JDK-8030864 - Add efficient getDateTimeMillis method to java.time.
This adds two methods named epochSecond to Chronology that have no object creation to convert date-time fields to an epoch-second.

JDK-8142936 - Duration methods for days, hours, minutes, seconds, etc.
The Java SE 8 API of Duration turned out to be incomplete for certain use cases. This change adds a slew of new methods that allow parts of the duration to be reliably returned.

JDK-8148849 - Truncating Duration.
Adds a method Duration.truncatedTo(TemporalUnit) to allow truncation, similar to the existing method on Instant.

JDK-8032510 - Add Duration.dividedBy(Duration).
A new method to allow a duration to be divided by another duration.

JDK-8133079 - LocalDate and LocalTime ofInstant() factory methods.
Add new factory methods in LocalDate and LocalTime to simplify conversion from Instant.

JDK-8143413 - Add toEpochSecond methods for efficient access.
Add methods to LocalDate, LocalTime and OffsetTime to optimize conversion to epoch-seconds.


JDK-8148947 - DateTimeFormatter pattern letter 'g'.
This adds a pattern letter for modified Julian days.

JDK-8155823 - Add date-time patterns 'v' and 'vvvv'.
This adds support for the "generic non-location" format for time-zones as defined by CLDR, such as "Pacific Time" (the format ignores daylight saving time). Methods were also added to the formatter builder - DateTimeFormatterBuilder.appendGenericZoneText().

JDK-8066806 - DateTimeFormatter cannot parse offset with single digit hour.
The formatter is extended to support 11 more time-zone offset formats, including single digit hours such as +2:00.

JDK-8031085 - DateTimeFormatter won't parse format "yyyyMMddHHmmssSSS".
This extends support for adjacent value parsing to fractions. Where in Java SE 8 a pattern like this looks like it should work, but doesn't, in Java SE 9 it just works.

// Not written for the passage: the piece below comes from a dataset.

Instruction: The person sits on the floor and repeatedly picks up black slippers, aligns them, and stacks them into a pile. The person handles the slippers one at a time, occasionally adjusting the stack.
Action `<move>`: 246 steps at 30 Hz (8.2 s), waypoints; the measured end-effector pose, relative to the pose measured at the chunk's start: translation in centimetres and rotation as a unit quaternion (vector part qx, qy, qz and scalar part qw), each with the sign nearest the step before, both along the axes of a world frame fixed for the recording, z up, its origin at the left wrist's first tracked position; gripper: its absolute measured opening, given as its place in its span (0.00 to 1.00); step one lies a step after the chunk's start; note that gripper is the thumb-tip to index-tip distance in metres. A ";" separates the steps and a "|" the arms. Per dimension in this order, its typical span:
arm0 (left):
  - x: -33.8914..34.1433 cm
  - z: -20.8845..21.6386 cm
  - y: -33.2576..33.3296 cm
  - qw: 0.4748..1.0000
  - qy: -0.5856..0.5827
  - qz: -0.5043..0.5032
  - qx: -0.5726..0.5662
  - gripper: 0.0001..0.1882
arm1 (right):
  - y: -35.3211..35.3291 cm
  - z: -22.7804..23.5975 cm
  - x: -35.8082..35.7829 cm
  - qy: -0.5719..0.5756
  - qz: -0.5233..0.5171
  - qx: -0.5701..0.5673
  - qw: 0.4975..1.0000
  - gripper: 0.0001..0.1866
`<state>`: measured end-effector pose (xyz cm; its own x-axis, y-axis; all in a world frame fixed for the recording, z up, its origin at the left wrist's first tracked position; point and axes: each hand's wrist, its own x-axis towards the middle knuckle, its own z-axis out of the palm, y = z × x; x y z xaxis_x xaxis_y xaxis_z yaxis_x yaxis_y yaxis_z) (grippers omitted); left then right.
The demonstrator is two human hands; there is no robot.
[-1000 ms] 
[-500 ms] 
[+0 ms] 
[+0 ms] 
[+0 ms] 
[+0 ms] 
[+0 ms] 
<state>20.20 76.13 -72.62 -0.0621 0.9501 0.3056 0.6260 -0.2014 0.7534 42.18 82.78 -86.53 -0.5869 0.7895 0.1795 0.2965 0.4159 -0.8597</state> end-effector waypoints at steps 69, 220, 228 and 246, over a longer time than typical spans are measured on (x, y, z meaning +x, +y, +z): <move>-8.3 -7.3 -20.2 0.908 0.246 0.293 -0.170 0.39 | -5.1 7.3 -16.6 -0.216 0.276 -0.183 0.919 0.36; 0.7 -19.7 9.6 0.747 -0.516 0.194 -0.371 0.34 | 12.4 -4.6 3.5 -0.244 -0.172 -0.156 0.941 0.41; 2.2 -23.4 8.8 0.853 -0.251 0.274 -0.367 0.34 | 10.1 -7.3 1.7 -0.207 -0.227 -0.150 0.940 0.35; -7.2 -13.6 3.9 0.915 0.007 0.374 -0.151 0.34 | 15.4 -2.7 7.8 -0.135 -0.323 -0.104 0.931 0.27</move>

JDK-8145633 - Adjacent value parsing for Localized Patterns .
This extends support for adjacent value parsing to localized patterns, such as week-based-year and week of year.

JDK-8148949 - DateTimeFormatter pattern letters 'A','n','N'.
These patterns were altered to be more flexible and produce less errors.


JDK-8073394 - Clock.systemUTC() should return a constant.
This change avoids creating unecessary objects when using Clock.

JDK-8074003 - ZoneRules.getOffset(Instant) can be optimized.
This change reduces object churn when looking up time-zone data.

JDK-8074002 - ZoneId.systemDefault() should be faster.
This enhancement uses a clever approach to cache the time-zone while handling TimeZone.setDefault.

JDK-8068803 - Performance of LocalDate.plusDays could be better.
This optimizes LocalDate.plusDays for the common case of adding a small number of days.

JDK-8066291 - ZoneIdPrinterParser can be optimized.
The method ZoneRulesProvider.getAvailableZoneIds() now returns an immutable set, not a mutable one. Since most user code calls ZoneRules.getAvailableZoneIds(), it will be unaffected.


Thanks for all these bug fixes and enhancements go to the many contributors, both inside and outside Oracle. (I've mostly been a reviewer, rather than an author, which has worked pretty well overall.)


The java.time.* keep on moving forward. Any feedback or other enhancement suggestions are welcome!